Newsletter du Lundi
16/09/19

Paru le

B. Walker : « les distributeurs ont déclaré la guerre à Amazon »

Qui ?
Brian Walker (@bkwalker), SVP de Hybris, ancien directeur associé de Forrester et keynote speaker à e-Commerce One to One 2013.

Quoi ?
Une interview de retour de Monaco, sur son appréhension du marché Français et sur le phénomène Amazon.

Comment ?

- Dans votre intervention, vous avez cité Morgan Stanley qui a récemment prédit que Amazon aurait 26 % du commerce mondial dans trois ans. Comment les autres acteurs, e-commerçants et distributeurs, peuvent-ils survivre ?

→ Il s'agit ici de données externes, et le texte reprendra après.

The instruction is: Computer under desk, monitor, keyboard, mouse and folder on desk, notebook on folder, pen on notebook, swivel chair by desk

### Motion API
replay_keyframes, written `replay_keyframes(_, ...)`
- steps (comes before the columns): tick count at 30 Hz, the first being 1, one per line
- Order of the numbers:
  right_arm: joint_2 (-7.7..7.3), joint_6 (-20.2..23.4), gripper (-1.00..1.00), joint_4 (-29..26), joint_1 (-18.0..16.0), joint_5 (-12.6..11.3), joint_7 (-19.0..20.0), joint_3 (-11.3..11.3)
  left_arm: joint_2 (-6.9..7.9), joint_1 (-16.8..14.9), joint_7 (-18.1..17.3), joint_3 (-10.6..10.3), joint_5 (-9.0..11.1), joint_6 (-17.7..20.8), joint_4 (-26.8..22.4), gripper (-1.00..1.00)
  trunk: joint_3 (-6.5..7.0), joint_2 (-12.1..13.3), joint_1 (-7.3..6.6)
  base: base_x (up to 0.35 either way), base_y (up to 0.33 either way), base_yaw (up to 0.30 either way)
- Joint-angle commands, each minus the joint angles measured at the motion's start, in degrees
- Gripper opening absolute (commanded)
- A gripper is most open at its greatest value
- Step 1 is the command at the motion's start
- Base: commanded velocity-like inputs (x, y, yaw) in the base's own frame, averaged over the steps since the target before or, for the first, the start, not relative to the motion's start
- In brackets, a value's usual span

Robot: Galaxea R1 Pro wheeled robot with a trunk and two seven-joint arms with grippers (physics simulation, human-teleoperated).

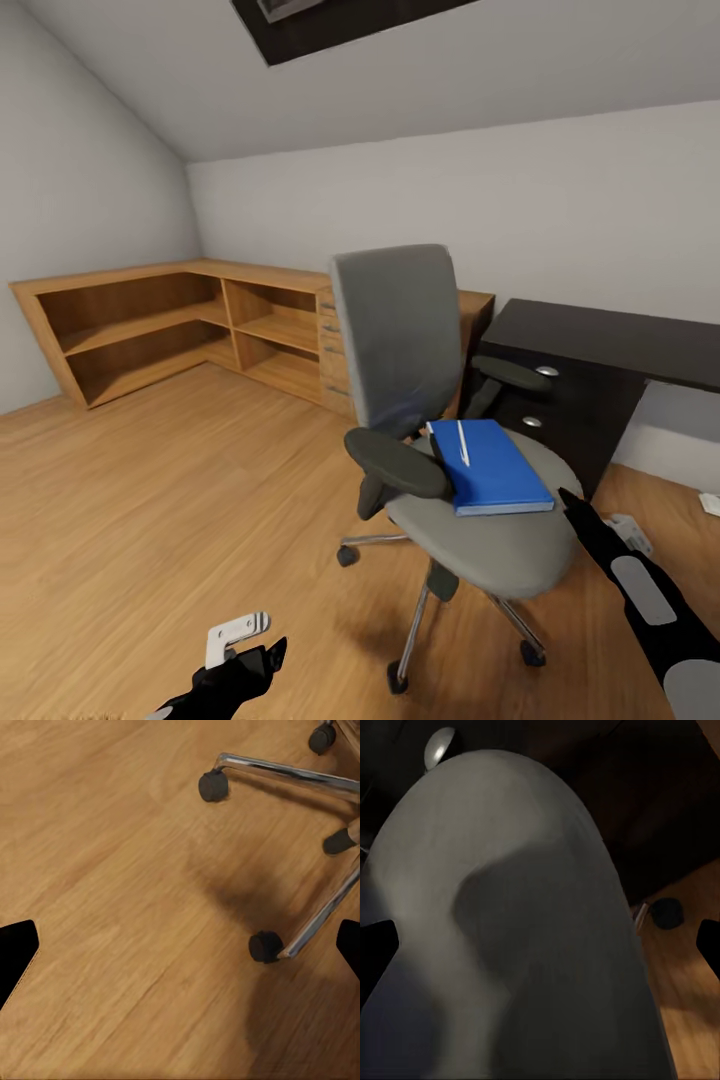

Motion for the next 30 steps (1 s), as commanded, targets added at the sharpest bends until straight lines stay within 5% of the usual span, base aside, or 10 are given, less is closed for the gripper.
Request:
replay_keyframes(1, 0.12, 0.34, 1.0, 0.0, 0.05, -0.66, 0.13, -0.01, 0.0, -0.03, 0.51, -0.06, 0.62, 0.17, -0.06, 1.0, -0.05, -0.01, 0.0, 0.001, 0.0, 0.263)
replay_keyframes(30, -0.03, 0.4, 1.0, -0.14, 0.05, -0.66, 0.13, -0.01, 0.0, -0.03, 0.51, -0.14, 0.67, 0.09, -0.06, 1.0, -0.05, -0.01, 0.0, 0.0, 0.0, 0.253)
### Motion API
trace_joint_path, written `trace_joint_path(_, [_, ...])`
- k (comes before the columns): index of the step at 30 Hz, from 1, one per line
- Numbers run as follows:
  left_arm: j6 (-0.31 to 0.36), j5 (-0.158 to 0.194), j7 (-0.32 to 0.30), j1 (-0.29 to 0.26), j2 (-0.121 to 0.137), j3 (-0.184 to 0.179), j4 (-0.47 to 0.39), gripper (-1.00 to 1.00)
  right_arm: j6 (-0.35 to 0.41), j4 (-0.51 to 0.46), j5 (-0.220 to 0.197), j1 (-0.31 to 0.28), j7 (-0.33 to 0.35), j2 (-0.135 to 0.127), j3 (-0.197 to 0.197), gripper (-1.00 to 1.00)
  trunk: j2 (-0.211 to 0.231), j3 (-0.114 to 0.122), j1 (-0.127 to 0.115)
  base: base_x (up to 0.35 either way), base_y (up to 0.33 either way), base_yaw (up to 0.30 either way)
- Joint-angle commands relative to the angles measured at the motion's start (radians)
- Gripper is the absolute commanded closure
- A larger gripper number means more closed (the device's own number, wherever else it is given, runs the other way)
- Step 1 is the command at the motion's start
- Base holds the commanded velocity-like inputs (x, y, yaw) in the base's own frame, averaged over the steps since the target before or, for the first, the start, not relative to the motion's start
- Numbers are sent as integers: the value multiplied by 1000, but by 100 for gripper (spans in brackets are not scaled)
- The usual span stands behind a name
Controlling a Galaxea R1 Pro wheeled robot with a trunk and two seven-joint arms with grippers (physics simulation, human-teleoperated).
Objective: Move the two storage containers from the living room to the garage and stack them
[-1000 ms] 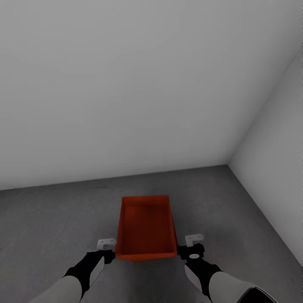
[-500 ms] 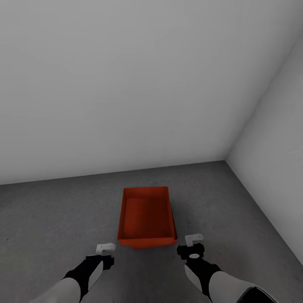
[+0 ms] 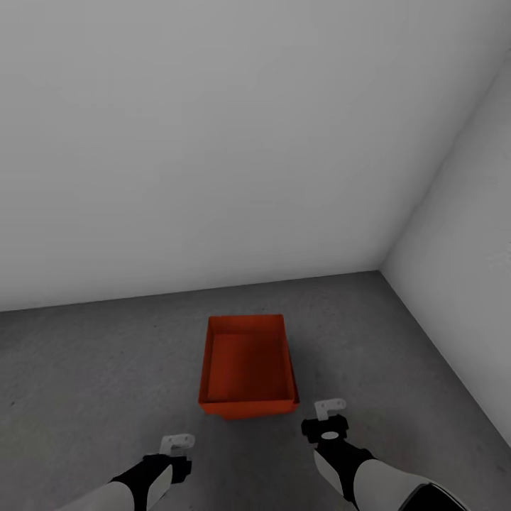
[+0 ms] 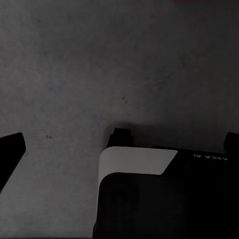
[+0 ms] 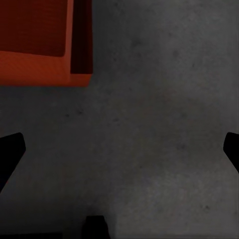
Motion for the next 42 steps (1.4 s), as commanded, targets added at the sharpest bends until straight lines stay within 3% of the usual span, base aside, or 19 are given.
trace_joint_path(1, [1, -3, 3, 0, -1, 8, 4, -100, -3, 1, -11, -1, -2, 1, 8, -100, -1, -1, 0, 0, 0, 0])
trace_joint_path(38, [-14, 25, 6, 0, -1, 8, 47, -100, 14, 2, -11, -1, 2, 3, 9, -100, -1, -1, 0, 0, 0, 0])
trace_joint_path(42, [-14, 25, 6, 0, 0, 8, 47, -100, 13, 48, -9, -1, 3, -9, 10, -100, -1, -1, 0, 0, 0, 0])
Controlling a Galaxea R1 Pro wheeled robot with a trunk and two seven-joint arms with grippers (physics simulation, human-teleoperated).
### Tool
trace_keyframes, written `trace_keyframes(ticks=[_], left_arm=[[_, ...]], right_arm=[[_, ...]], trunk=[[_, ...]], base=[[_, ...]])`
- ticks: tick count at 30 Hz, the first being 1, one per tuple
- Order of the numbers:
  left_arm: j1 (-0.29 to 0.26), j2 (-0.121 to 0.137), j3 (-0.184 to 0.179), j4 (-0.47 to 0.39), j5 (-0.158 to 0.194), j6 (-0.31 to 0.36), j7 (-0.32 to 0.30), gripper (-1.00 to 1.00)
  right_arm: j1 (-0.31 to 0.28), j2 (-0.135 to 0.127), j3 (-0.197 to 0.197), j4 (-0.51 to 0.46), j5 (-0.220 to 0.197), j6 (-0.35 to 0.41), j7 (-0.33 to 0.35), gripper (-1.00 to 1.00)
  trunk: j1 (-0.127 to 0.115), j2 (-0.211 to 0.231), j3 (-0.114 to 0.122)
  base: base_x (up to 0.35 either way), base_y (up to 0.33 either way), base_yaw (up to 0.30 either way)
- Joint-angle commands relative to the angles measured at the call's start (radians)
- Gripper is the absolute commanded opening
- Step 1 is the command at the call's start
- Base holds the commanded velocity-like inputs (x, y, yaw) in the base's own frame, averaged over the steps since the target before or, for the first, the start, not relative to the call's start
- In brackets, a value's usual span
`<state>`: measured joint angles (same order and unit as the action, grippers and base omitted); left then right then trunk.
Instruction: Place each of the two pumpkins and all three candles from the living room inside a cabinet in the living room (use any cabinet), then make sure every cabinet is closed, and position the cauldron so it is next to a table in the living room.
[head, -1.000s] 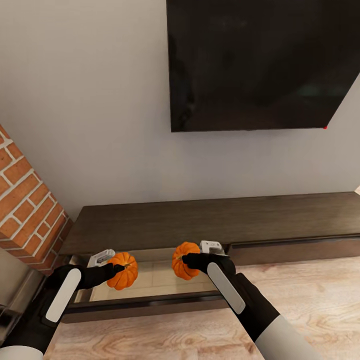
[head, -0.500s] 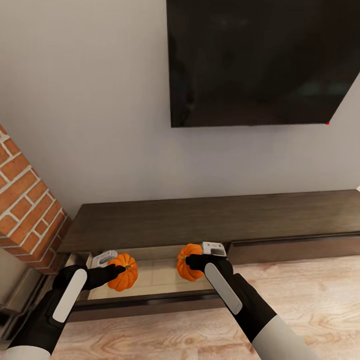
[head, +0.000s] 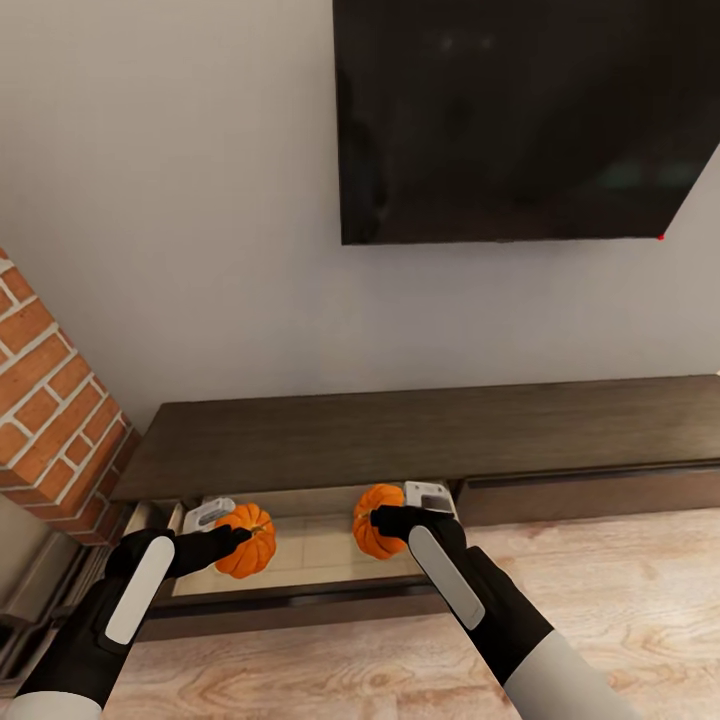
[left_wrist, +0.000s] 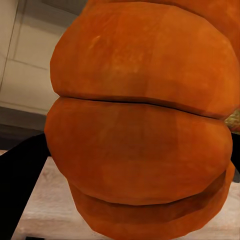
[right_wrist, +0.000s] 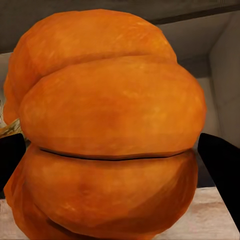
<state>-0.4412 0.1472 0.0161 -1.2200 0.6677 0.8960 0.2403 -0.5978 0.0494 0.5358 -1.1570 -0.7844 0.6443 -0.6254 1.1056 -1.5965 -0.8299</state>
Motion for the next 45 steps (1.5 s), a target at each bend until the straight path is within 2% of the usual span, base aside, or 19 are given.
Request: trace_keyframes(ticks=[1,5,33,45], left_arm=[[-0.001,0.000,0.000,-0.002,0.011,0.003,0.010,-1.00],[-0.001,0.000,-0.001,-0.002,0.011,0.003,0.010,-1.00],[-0.001,0.000,-0.007,-0.016,0.012,0.003,0.010,-1.00],[-0.001,0.000,-0.007,-0.015,0.012,0.003,0.010,-1.00]], right_arm=[[-0.001,0.000,0.002,-0.002,-0.010,-0.010,-0.009,-1.00],[-0.001,-0.002,0.003,0.003,-0.013,-0.041,-0.008,-1.00],[-0.001,-0.002,0.003,0.003,-0.012,-0.048,0.004,-1.00],[-0.001,-0.002,0.003,0.003,-0.012,-0.048,0.006,-1.00]], trunk=[[0.004,-0.008,-0.004],[0.019,-0.036,-0.017],[0.127,-0.232,-0.104],[0.127,-0.232,-0.104]], base=[[0.000,0.000,0.000],[0.000,0.000,0.000],[0.000,0.000,0.000],[0.000,0.038,0.000]])
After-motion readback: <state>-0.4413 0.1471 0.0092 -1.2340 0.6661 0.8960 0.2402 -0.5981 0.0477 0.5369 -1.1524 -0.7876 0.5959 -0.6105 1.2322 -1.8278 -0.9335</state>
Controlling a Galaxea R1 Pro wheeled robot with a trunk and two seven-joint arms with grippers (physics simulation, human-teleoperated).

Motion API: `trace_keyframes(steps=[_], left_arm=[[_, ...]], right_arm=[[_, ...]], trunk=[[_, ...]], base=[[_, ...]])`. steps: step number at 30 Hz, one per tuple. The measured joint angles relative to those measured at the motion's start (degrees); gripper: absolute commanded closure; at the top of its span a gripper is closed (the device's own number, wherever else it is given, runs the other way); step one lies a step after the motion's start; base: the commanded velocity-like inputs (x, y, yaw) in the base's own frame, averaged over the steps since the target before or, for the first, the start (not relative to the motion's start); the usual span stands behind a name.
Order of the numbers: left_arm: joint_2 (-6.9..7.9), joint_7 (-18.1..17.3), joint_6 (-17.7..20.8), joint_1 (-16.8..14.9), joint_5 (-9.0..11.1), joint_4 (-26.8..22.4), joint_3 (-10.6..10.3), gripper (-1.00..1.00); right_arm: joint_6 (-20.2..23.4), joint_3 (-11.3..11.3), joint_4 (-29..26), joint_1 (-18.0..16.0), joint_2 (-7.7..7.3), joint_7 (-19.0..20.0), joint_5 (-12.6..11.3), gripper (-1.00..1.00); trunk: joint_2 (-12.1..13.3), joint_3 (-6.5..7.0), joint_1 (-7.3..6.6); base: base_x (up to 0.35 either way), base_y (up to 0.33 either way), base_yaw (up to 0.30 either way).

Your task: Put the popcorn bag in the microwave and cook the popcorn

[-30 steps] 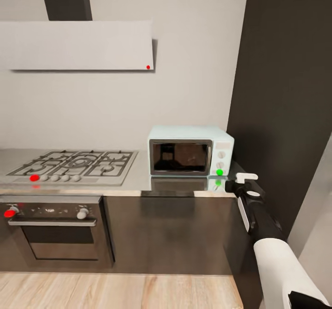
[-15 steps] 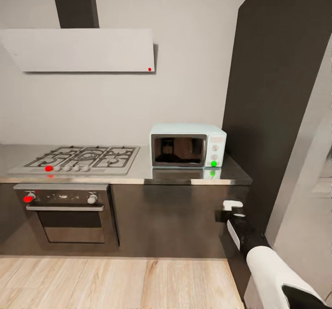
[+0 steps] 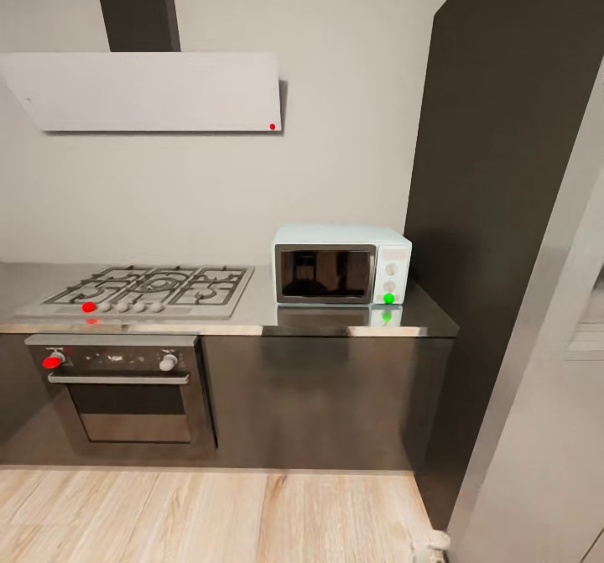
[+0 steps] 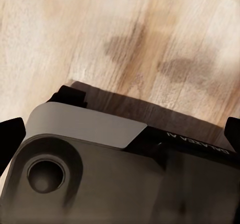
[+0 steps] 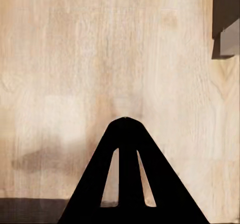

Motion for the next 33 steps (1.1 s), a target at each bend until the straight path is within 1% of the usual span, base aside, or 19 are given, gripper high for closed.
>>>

La menace est très importante, car le processus d'achat sur Amazon est addictif et cumulatif. Amazon ne se bat pas contre les e-commerçants, il s'occupe uniquement des consommateurs. Le consommateur comprend vite qu'il a toujours un prix raisonnable et le meilleur service. Et il n'a plus le temps d'aller en magasin. Dans des pays comme l'Allemagne, où la distribution et la VPC étaient très séparées, Amazon a même déjà dépassé les 26% de part de marché. Les distributeurs qui survivront seront ceux qui auront profondément transformé leur réseau avec le click-and-collect d'un côté et des boutiques événementielles de l'autre. Le click-and-collect représente déjà 20% de l'activité de Walmart. Il leur faut tout réinventer.  Ainsi, BestBuy, en ouvrant son API pour son programme de fidélité, a eu un retour direct sur investissement.

- En proposant des discounts aux personnes qui entrent dans les magasins réels, Amazon a déclaré la guerre aux distributeurs classiques. Comment ceux-ci ont-ils réagi ?

Dans un premier temps, il se sont tiré une balle dans le pied. Pour contrer le privilège fiscal d'Amazon, ils ont fait changer la loi. Du coup Amazon a créé des entrepôts partout, pour pouvoir livrer le jour même, et s'est lancé dans de nouvelles activités comme le frais, expérimenté en ce moment sur Seattle. Mais l'an dernier, Nordstrom, Gap, Sacks et Macy's se sont déréférencés de la marketplace d'Amazon. Ils ont préféré renoncer à 8 % de leurs business, plutôt que de nourrir la bête qui les concurrence de manière aussi frontale. Mais ils ont aussi, dans le plus grand secret, mis les marques au pied du mur : soit elles arrêtaient de distribuer leurs produits via Amazon, soit ces marques disparaissaient de leurs magasins, physiques et virtuels.

- Comment les marques ont-elles réagi ?

Elles ont choisi la distribution classique. Mais Amazon a surenchéri, en leur proposant de leur prendre l'intégralité de leurs lignes de produits. Amazon est dans une logique à long terme. La guerre ne fait que commencer.

- Vous avez passé deux jours à observer le marché français à e-commerce One-to-One. Qu'en avez-vous pensé ?

Il semble que les discussions soient très centrées sur les places de marché, qui existent dans des formes très différentes. Mais ce qui m'a le plus surpris, c'est que la France, avec son savoir faire dans la distribution classique, ne soit pas plus avancée dans le multicanal.